En matière d'éducation il préconise une formation en contact avec la nature, qui privilégie l'expression des sentiments sur les savoirs théoriques. le fait d'avoir abandonné ses propres enfants lui fut beaucoup reproché surtout lorsqu'il a publié son traité de l'éducation « l'Émile ». Il en était conscient et avait des remords. Il a tenté de justifier son attitude en prétendant que justement c'est en méditant sur sa faute qu'il a écrit son traité de l'éducation. Dans son livre Rousseau fait des recommandations en avance sur son temps. Pour les enfants très jeunes, il propose de supprimer la mode de l'emmaillotage qui empêche l'enfant de se mouvoir. Il faut lui laisser le plus possible la liberté de son corps et le placer au sein de la nature. Il préconise l'allaitement par la mère et non par une nourrice. Pour lui, le rôle de l'éducation n'est pas de préparer les hommes à une profession, mais à leur enseigner à vivre. Il propose une pédagogie active, participative, loin du savoir abstrait et basé sur l'observation de la nature. L'élève doit être conduit à connaître les choses par lui-même.
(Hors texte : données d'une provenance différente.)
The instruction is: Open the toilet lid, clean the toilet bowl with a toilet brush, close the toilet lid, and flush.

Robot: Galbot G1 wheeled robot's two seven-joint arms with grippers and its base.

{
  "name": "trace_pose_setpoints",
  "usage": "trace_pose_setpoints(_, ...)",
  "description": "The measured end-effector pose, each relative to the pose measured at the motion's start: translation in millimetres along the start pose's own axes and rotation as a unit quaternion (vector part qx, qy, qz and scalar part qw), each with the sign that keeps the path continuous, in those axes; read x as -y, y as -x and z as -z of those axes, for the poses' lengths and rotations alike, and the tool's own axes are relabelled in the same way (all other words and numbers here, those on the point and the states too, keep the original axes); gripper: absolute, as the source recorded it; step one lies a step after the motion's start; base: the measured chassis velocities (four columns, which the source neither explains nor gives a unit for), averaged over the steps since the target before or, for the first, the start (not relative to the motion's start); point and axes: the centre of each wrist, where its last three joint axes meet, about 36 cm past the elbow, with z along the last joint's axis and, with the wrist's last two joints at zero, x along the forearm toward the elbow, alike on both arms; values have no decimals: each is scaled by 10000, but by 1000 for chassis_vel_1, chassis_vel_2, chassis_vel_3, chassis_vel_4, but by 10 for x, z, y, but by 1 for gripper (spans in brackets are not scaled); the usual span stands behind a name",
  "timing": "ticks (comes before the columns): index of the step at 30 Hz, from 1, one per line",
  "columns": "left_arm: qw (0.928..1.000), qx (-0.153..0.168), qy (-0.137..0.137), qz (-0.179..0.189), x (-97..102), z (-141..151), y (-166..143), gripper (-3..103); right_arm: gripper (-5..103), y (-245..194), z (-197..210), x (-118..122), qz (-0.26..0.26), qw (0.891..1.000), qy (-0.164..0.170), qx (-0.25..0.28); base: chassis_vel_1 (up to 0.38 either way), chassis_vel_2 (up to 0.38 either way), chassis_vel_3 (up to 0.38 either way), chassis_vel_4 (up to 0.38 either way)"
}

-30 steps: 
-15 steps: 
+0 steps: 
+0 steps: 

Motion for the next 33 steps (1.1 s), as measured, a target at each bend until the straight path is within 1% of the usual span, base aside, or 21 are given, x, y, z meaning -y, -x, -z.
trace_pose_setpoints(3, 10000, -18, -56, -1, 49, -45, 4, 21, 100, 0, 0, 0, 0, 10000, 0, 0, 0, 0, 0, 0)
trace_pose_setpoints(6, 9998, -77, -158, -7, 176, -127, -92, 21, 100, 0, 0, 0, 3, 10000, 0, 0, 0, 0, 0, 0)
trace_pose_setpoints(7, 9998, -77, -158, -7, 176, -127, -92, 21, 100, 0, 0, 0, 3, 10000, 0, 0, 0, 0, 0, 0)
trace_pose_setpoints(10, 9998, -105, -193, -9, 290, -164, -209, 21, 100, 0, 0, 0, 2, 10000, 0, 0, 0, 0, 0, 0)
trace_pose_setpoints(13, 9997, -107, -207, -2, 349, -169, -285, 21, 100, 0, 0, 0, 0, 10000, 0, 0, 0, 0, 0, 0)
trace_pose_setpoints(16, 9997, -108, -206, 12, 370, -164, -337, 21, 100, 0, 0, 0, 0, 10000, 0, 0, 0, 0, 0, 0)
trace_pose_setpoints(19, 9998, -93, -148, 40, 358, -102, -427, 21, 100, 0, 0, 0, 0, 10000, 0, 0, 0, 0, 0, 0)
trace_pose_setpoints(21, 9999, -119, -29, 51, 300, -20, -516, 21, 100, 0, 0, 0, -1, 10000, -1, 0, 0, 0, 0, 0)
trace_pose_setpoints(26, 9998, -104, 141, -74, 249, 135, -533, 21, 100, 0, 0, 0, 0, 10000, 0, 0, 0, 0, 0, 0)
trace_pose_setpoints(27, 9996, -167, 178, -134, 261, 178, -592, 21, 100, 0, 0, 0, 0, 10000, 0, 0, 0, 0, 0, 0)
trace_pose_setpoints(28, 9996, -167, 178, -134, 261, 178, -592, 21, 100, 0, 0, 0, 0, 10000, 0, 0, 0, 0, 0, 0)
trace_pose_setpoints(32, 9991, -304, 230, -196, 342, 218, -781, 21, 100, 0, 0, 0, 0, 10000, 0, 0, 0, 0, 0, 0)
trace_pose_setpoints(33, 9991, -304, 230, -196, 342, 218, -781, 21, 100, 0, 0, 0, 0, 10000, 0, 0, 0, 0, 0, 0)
L'objectif est de guider le jeune homme, à travers sa propre expérience.

En matière de religion Rousseau est contre les cultes officiels auxquels il reproche l'abondance d'éléments fantaisistes dans leurs croyances [les miracles par exemple]. Il propose une « religion naturelle » dépourvue de dogmes et purement spirituelle.

Quant à l'éducation des femmes, Rousseau n'est pas très innovant. Selon lui la femme doit recevoir une éducation en lien avec ses futurs devoirs d'épouse et de mère. de ce point de vue il reste parfaitement en phase avec la société patriarcale de son époque. Toutefois, il affirme que la sujétion de l'épouse à son mari ne doit en aucun cas être imposée, mais le résultat d'un libre consentement.

Le but de Rousseau est de former un sujet doté d'un jugement indépendant, capable d'accepter la nécessité des choses, mais pas l'arbitraire des hommes. Ce discours subversif lui vaudra des reproches de la part des autorités politiques et religieuses. Ainsi plusieurs de ses livres furent interdits, ce qui probablement renforça son sentiment d'être une victime poursuivie injustement. Mais ce n'était pas qu'une impression puisque le clergé réclamait réellement son emprisonnement, pour échapper à ces menaces il quitte la France et se réfugie en Suisse. Commence alors une vie d'errance entre de nombreux refuges d'ou il était régulièrement expulsé. Finalement il retourne en France où il vécut jusqu'à sa mort.

Un moment sous la protection du philosophe David Hume, son délire de la persécution provoque la rupture et Hume confiera ses impressions à propos de Rousseau dans une lettre à un ami : « Il est complètement fou ».

Rousseau consacrera les dernières années de vie à constituer des herbiers et à rédiger son dernier livre « Rêveries du promeneur solitaire » dans sa résidence d'Hermenonville prêtée par le marquis de Girardin.

Il meurt d'une attaque d'apoplexie le 2 juillet 1778 à l'âge de 66 ans.

Rousseau est un philosophe dont la pensée est toujours étudiée aujourd'hui. Il est souvent cité dans les discours politiques (c'est ce que j'ai encore constaté en regardant un débat sur la chaine de l'assemblée nationale il y a deux jours).

- « Rousseau, l'Homme est bon par nature. C'est la société que le corrompt », Jean-Jacques Rousseau, collection RBA « Apprendre à philosopher », Luis Arenas [2020], 152 pages.